» PROMPT: Show every line in the material below in which the string "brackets" appears.

━━━━━━━━━━━━━━━━━━━━━━━━━━━━━━

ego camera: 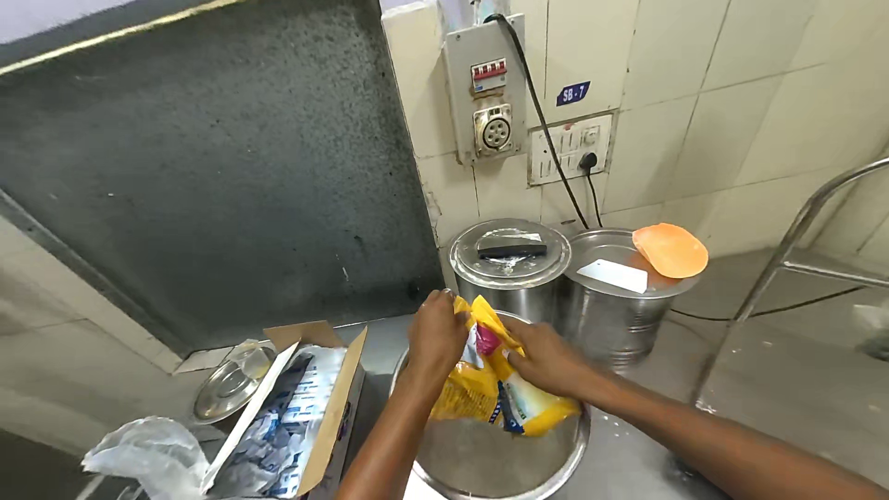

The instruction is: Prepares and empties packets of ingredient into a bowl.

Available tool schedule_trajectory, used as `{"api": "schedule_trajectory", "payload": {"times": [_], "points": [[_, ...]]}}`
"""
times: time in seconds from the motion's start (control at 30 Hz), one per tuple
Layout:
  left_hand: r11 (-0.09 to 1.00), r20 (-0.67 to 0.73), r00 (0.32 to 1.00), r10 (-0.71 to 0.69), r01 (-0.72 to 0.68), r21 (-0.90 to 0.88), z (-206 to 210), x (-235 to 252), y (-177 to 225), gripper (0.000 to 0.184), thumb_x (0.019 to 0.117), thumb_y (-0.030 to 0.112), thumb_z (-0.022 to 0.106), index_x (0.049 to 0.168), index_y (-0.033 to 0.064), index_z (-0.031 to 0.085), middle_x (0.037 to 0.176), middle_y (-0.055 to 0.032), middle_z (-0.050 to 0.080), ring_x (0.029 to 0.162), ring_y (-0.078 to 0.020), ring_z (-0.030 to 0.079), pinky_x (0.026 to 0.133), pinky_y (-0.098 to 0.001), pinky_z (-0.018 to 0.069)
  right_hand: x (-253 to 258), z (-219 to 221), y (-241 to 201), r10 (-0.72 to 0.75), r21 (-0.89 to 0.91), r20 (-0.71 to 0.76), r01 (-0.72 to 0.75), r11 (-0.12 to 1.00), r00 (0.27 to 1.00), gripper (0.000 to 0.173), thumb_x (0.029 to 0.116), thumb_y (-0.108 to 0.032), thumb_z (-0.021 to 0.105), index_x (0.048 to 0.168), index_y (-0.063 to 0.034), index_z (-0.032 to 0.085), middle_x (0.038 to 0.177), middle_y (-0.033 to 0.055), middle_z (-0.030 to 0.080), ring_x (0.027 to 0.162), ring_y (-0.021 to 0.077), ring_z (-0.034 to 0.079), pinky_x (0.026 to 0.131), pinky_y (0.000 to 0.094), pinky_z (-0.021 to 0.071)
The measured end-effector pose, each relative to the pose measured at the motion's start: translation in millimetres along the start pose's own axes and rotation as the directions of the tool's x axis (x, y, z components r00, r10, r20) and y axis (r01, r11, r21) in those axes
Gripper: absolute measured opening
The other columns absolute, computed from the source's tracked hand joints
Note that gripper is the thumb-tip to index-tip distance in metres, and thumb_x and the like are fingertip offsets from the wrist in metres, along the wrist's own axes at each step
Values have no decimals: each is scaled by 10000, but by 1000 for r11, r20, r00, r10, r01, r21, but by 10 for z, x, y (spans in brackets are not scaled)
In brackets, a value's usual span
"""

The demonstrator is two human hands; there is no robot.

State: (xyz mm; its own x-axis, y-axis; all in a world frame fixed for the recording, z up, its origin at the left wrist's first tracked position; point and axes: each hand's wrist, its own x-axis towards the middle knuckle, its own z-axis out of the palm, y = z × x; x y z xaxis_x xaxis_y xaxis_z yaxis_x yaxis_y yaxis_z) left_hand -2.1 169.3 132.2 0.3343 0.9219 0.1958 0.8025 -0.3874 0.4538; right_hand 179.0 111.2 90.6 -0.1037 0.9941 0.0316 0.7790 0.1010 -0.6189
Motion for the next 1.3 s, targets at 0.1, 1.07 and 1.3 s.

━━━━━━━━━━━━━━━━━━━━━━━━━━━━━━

» ANSWER AREA:
Values have no decimals: each is scaled by 10000, but by 1000 for r11, r20, r00, r10, r01, r21, but by 10 for z, x, y (spans in brackets are not scaled)
In brackets, a value's usual span

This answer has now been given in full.